Drawing on Tertullian's insights, Paul Hessert (professor of systematic theology) wrote a highly influential book Christ and the End of Meaning. For Hessert, Christianity is the original absurdist movement. Now, this may seem the opposite of everything we think of in Christianity. We assume Christianity is about meaning. Or a worldview. Or about understanding the world around us. We take for granted that it gives us a meaningful structure and framework to live our lives. Hessert calls this "A Meaningful Christianity."


For Hessert, there is something about us that seeks reasons to believe in something. In return, what we believe supports and sustains our reasons. And so, we have Christianity that generally either affirms the dominant meaning structures of society or creates a counter-cultural meaning system.


Hessert comes to this conclusion after studying Paul's writing in 1 Corinthians 1:18-31. Christ crucified is the most scandalously ridiculous counter-cultural absurdist notion one can imagine. God dying is absurd. Now we don't experience the profound craziness and absurdity of this statement because we have heard it so many times. Historically, we have tried to understand this statement and make sense of it via atonement theologies. But, for Paul, Christ crucified is so profoundly outrageous that it escapes our system of meaning.



Søren Kierkegaard

For thinkers such as Tertullian and Kierkegaard, and Hessert, Christianity is absurd because it goes beyond our understanding of wisdom, truth, and justice. This is why Kierkegaard (Danish theologian) rejected the idea that Jesus was a wisdom teacher. Parables, for example, go against everything that was considered wise and ethical, and reasonable. They are always critiquing reason, always going against the way we see and interpret the world – the way we see who is inside who is outside, who is pure, who is impure, who is good who is bad. All of the boundaries that we create and that make sense to us explode when confronted with something that breaks down all our ideas about sacred and mundane.

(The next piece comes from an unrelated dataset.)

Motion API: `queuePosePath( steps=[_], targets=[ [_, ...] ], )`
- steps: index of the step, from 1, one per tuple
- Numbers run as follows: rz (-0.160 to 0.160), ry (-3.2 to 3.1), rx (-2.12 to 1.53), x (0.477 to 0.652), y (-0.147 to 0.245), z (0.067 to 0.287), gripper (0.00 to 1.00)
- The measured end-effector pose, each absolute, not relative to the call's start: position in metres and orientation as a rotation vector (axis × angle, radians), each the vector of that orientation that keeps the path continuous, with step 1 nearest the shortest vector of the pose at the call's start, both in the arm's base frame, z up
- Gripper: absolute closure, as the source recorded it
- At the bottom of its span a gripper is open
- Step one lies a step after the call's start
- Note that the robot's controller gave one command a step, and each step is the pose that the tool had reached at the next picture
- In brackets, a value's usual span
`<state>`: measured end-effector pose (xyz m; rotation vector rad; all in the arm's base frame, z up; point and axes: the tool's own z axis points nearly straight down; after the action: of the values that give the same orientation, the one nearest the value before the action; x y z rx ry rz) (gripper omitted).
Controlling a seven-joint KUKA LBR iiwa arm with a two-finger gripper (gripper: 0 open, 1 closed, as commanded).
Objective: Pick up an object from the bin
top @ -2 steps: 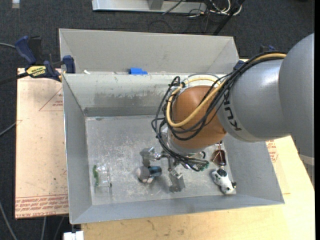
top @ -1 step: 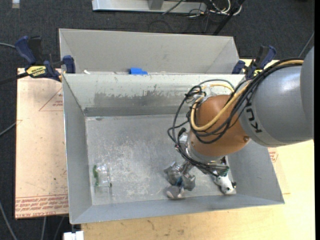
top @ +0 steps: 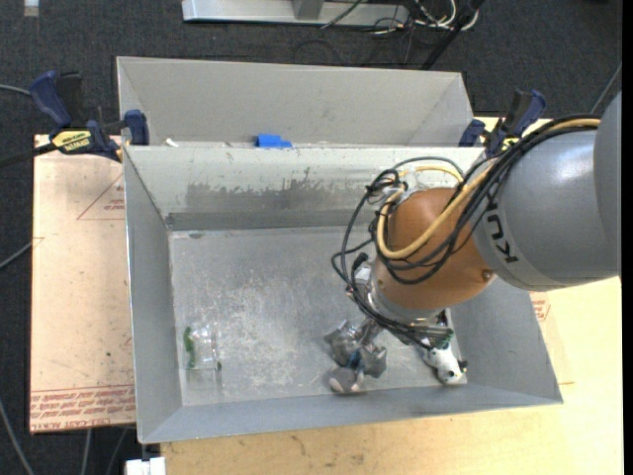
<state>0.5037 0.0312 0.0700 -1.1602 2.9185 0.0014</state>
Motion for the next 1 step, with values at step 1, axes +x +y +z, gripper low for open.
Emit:
queuePosePath(
  steps=[1],
  targets=[
    [0.002, 2.93, -1.135, 0.5096, 0.0585, 0.1024, 1.0]
  ],
)
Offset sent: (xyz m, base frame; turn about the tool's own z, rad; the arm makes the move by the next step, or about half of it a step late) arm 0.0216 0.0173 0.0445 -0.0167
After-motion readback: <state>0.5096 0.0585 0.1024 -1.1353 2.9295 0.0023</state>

"For Jews demand signs and Greeks desire wisdom, but we proclaim Christ crucified, a stumbling block to Jews and foolishness to Gentiles," claims Saint Paul.


For Apostle Paul, some people seek signs, perhaps because, through signs and wonders, they can claim that God is with them, on their side. And, other seek wisdom because they can logically and apologetically say that God is on their side. But Christ crucified, claims Paul, does not fit in either meaning creating categories. Instead, it creates a rupture in our world because it is so foreign to what we understand the faith to be. Christian faith disrupts our world, opening us up to new possibilities.


To conclude, let me share an anecdote. A few years ago, I suggested to a group of loyal and well-meaning people in a study group that too often we read and study books and authors who more or less agree with what we believe to be true. We are continually seeking new words and language, and terminologies to communicate and understand the same message.


In contrast, I proposed that one year let's do something unthinkable. Let us study people like Hegel, Marx, Schelling, Feuerbach, Nietzsche, Freud, and more. Their ideas are fundamentally foreign to our belief system. I even offered to prepare study notes. My idea was to create a decentering space, what some mystics call "the cloud of unknowing," which demands a creative openness. I was hoping to create a space where we listen to some of the most important critical voices from our historical past and present critiquing Christianity as a worldview and as a belief system. The idea was to experience our beliefs through their critique by allowing them to disrupt the inner harmony of our belief system to see what blind spots are revealed. It was less about us judging them but more about let them judge us. Also, to experience how encountering something completely foreign might open new possibilities.


Although the idea never materialized, the sentiment behind it was more or less consistent with Tertullian and Kierkegaard. That is, to move beyond the symbolic safety net of what we think is right and true and delve into the depth of an absurd faith which continually calls us into the clouds of unknowing.